Australia’s abundant coal reserves, a far cheaper but carbon-intensive form of power, has long stood in place of nuclear, but with emissions targets at a fore of global policymaking, it is an energy source already on the way out.
But the development of renewable sources has lagged the closure of coal plants, with major supply shortage risks for the nation’s main electricity grid tipped to escalate, in predictions found in the Australian Energy Market Operator’s Electricity Statement of Opportunities report.
The Australian Greens oppose both nuclear and gas with full sight on renewables, but the technology needed to complete a full transition remains out of reach.
Mr Bowen has placed an onus on gas to support a renewable transition, but major projects including private energy company Snowy Hydro’s 660-megawatt Kurri Kurri gas plant in the New South Wales Hunter Valley and Beach Energy’s (ASX: BPT) Waitsia gas plant in offshore Western Australia have hit significant delays.
Though nuclear is hardly a short-term option and, without an established industry, Australia would be unlikely to bring nuclear power online within a decade.
But other nations have already gotten started. France plans up to 14 new reactors by 2050 while the UK has a target of a quarter of energy provided by nuclear power by 2050. In the US both sides of the aisle have supported nuclear to assist in reaching climate targets, while China has laid out plans to increase its capacity to 70 gigawatts by 2025.

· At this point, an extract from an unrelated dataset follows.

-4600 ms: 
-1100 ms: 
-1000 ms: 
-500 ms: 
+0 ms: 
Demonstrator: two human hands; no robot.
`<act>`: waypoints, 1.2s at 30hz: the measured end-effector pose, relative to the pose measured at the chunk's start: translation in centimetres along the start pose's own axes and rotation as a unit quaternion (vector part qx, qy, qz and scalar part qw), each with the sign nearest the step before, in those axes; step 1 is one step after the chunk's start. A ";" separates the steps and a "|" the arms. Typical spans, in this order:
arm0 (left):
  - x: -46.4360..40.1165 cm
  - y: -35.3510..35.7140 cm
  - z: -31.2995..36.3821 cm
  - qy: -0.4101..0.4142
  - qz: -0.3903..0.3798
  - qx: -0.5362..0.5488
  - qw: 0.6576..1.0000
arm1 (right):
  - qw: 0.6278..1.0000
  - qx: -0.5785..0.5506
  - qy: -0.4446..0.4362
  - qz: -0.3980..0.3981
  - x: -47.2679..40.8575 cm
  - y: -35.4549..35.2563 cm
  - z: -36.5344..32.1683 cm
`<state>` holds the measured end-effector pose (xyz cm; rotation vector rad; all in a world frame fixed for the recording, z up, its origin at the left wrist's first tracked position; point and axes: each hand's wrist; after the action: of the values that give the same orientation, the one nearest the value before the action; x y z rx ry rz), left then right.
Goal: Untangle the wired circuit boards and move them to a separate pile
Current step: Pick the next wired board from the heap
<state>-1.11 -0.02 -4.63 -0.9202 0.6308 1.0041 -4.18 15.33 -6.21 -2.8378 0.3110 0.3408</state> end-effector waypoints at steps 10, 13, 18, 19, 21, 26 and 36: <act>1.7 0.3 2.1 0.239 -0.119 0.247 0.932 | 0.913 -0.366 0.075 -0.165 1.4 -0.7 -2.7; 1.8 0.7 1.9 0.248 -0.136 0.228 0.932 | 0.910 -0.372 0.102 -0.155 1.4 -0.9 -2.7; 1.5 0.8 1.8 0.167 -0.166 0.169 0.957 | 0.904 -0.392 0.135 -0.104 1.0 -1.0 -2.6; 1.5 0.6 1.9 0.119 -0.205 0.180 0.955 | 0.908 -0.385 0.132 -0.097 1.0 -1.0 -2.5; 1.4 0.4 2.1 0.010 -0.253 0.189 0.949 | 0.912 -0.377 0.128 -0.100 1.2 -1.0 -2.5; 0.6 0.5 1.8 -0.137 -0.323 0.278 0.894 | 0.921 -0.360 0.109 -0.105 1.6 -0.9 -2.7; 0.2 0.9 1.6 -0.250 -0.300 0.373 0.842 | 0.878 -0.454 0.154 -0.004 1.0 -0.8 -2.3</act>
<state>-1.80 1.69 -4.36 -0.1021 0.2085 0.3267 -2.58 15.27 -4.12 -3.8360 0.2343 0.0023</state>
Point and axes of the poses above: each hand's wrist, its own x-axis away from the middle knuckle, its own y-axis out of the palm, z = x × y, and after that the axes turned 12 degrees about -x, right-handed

The United Nations Special Envoy on Climate Action and Finance has stated the UN has never seen a credible transition strategy without nuclear, something backed up by US Special Presidential Envoy for Climate and former Democratic presidential hopeful John Kerry who has said that there is no chance of getting to net-zero by 2050 without nuclear in the mix.
There has not always been such a large divide from the major parties.
While long-time Labor party leader, former prime minister Gough Whitlam quickly scrapped any ambitions Australia had for nuclear weapons, the late PM had won an election with plans for uranium enrichment and nuclear power. Meanwhile the party’s longest serving PM, the late Bob Hawke, once said nuclear energy would be “a win for the global environment and a win for Australia.”
And Australia almost had a nuclear power station at Jervis Bay in NSW, but the development was scrapped for economic reasons when Liberal prime minister Billy McMahon took over from his fellow party member ex-PM John Gorton in 1971.
In fact, the nuclear divide has historically been drawn more on lines of gender rather than party loyalty, and surveys since the 1970s have repeatedly found a large spread between male and female approval levels.
Incidents at the nuclear power plants in Chernobyl, Fukushima and Three-Mile Island have all had a large effect on public opinion surrounding nuclear, but continually evolving technology has made the nuclear option safer than ever before.
When measured in terms of deaths per electricity generated, nuclear is one of the safest and cleanest sources, with accidents and air pollution deaths associated with brown coal standing at 32.72 compared with 0.07 for nuclear.
The Fukushima power plant in Japan was built in 1969, scheduled for decommissioning in 1992, and failed in 2011 when a 15-metre tsunami caused by a major earthquake disabled its power supply.
But the Onagawa plant was closer to the epicentre of the earthquake, with its first reactor built just 11 years later in 1980, and it survived unscathed.
By 2019, the United States Nuclear Navy had logged over 5400 reactor years of accident-free operations. Meanwhile, the percentage of Americans favouring nuclear energy continues to grow.
Mr Dutton said Mr Bowen’s attack on his plans for more nuclear energy were a sign they were gaining traction with the Australian public. While that claim remains opaque, the signs are clearer that emissions targets and slow-growing renewables will have the nation once again addressing its nuclear future – particularly if the lights go out.